Pick out the lines in the listing below that contain the word "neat" and copy them.

The records:
BEGIN

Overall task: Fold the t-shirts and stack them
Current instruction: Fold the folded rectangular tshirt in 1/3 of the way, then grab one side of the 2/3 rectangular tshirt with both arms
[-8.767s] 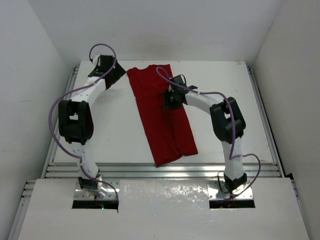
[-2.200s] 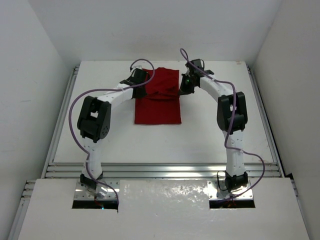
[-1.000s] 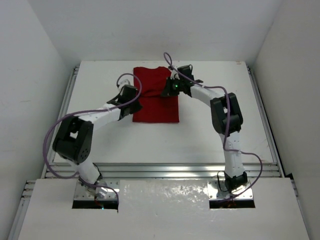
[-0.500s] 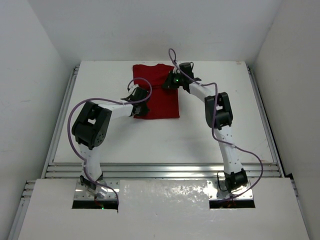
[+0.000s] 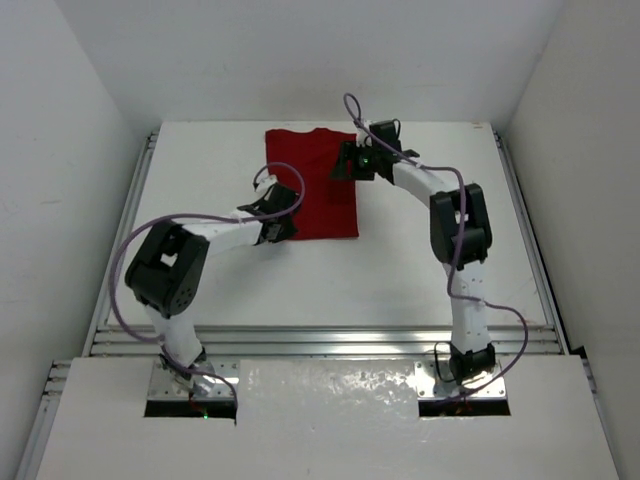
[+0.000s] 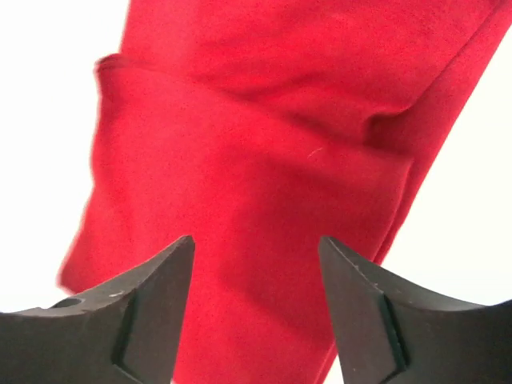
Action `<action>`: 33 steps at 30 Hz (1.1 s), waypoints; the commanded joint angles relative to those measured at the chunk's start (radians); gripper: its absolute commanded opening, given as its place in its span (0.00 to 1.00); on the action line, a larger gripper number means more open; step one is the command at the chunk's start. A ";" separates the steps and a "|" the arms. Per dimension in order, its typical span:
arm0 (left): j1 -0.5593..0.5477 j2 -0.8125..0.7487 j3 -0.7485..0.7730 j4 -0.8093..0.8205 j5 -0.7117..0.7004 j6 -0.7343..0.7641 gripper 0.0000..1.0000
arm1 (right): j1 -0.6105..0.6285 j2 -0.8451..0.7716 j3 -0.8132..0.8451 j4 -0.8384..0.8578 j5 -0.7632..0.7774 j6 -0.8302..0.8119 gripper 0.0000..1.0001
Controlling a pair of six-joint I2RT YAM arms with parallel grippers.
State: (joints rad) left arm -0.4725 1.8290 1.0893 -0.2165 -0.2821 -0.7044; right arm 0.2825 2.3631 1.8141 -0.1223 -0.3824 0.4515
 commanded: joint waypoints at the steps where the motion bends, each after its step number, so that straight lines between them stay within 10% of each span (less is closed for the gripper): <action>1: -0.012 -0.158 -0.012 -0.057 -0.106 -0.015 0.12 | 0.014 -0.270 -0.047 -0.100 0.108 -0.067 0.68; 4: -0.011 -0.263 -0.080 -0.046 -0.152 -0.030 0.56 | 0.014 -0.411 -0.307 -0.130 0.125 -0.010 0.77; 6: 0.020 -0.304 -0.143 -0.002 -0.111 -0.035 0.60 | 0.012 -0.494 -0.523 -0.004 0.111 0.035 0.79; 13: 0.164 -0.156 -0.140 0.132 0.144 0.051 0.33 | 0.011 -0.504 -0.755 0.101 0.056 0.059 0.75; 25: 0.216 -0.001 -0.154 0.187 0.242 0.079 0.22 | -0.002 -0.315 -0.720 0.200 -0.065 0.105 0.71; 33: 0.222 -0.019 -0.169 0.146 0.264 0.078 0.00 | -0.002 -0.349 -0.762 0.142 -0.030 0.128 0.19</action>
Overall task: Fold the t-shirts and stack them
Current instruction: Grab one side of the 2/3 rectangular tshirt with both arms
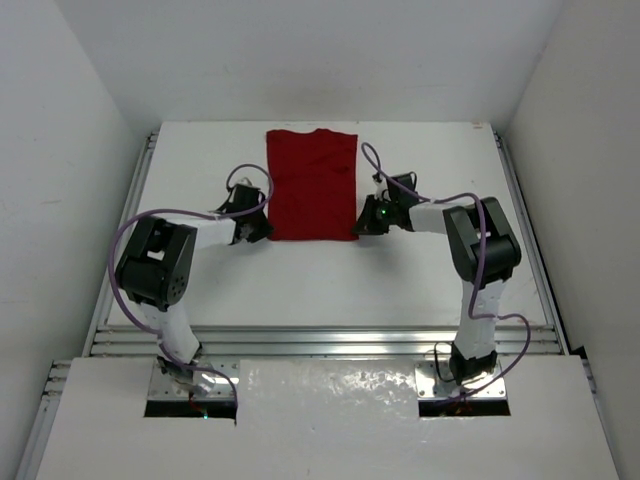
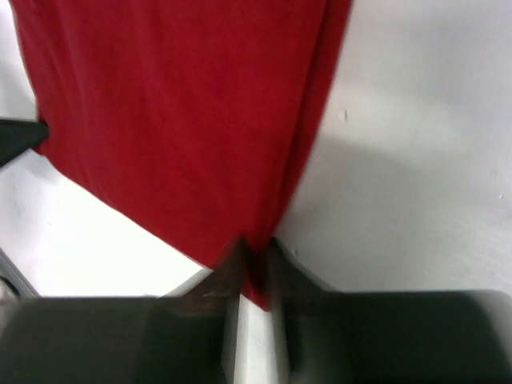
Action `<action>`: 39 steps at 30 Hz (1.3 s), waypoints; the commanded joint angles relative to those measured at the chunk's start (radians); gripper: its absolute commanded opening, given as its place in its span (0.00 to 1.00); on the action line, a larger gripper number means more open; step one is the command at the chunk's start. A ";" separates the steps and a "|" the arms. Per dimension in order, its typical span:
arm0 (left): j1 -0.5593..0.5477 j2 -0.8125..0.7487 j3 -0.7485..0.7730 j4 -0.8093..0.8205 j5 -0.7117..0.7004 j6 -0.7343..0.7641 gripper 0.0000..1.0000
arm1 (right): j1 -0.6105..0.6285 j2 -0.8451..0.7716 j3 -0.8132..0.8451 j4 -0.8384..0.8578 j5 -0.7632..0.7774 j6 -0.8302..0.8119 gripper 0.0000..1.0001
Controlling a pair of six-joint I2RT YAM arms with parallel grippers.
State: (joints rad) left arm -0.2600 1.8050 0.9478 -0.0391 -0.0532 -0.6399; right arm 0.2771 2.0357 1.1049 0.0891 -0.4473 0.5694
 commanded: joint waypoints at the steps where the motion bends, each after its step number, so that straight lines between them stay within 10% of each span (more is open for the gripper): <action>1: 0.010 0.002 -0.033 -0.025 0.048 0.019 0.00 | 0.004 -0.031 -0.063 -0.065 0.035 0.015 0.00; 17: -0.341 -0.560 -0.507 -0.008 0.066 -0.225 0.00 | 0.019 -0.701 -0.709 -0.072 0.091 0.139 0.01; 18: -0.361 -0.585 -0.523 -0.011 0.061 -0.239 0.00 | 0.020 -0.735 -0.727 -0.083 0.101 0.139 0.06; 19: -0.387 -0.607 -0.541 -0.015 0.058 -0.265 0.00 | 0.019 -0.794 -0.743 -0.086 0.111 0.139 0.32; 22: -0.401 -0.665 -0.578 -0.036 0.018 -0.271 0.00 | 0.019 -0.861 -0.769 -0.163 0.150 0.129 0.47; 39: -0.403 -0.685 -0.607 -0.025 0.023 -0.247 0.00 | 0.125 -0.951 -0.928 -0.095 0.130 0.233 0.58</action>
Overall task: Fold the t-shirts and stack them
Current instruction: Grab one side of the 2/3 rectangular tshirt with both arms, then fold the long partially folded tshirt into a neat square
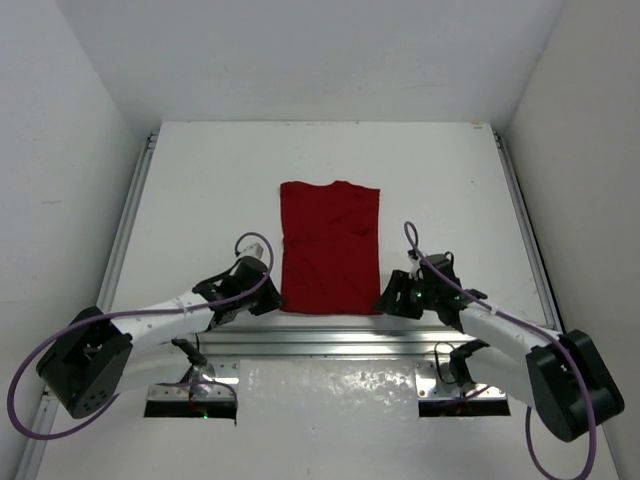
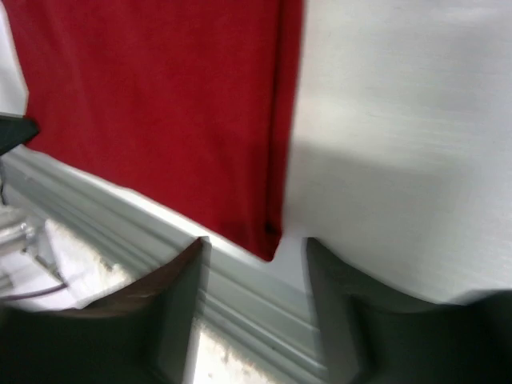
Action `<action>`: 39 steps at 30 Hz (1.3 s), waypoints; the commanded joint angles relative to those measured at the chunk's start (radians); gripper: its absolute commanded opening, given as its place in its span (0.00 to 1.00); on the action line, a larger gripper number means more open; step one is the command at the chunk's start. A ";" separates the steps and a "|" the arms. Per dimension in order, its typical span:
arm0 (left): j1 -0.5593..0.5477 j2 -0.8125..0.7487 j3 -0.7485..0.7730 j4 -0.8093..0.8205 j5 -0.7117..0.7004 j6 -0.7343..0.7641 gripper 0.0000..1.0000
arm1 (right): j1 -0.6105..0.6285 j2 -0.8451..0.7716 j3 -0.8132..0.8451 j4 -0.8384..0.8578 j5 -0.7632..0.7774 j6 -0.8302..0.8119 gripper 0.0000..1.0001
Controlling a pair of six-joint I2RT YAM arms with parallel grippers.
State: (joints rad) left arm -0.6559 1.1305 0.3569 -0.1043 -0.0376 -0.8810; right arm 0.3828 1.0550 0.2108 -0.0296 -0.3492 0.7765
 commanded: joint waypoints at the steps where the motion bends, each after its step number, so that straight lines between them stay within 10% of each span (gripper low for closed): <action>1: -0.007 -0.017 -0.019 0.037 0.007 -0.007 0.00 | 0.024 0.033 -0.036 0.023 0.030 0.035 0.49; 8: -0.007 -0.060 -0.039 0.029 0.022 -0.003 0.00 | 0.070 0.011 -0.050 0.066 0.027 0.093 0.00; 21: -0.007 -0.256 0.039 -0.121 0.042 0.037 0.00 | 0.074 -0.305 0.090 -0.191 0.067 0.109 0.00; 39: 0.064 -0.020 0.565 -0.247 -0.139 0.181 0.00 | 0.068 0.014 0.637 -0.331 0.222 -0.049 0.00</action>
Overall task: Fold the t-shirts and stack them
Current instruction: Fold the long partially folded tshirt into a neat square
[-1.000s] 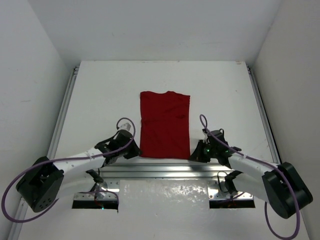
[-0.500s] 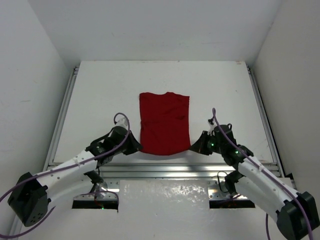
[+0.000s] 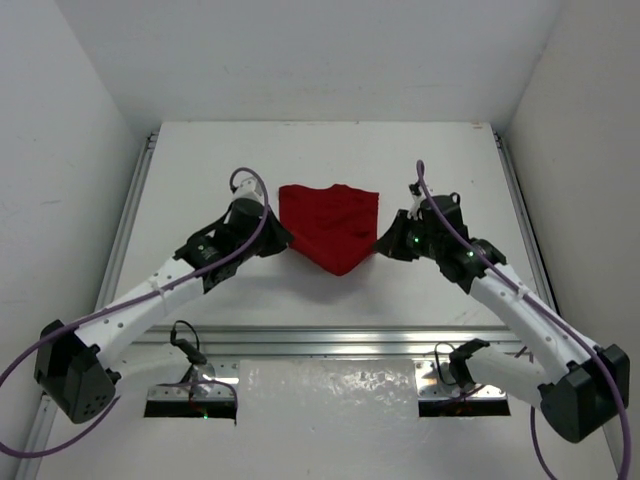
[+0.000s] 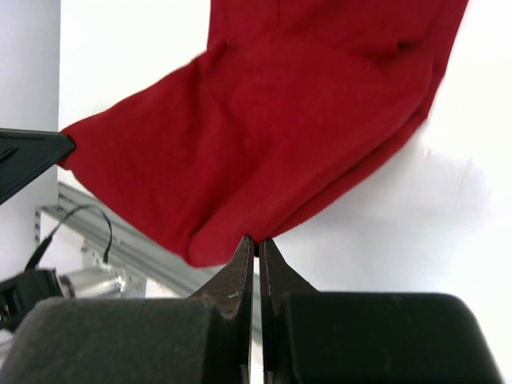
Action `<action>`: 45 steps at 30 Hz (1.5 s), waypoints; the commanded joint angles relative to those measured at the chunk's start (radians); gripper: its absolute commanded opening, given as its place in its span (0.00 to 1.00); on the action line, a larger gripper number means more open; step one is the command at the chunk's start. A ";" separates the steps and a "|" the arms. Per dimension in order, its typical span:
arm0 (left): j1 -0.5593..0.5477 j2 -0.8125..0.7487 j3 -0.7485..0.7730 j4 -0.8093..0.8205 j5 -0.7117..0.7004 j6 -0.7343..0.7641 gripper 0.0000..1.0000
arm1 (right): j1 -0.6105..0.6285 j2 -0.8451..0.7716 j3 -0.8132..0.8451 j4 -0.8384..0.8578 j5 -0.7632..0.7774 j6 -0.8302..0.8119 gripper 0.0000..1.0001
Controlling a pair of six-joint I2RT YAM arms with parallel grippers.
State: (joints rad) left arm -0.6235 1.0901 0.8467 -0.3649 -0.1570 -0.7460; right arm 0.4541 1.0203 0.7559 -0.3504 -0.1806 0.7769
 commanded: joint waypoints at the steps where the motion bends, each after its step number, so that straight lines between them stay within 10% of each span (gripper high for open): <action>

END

Response area:
Current instruction: Grab one side of the 2/3 rectangular tshirt with both arms, then fold the long partially folded tshirt into a neat square
Current instruction: Fold the long partially folded tshirt into a neat square

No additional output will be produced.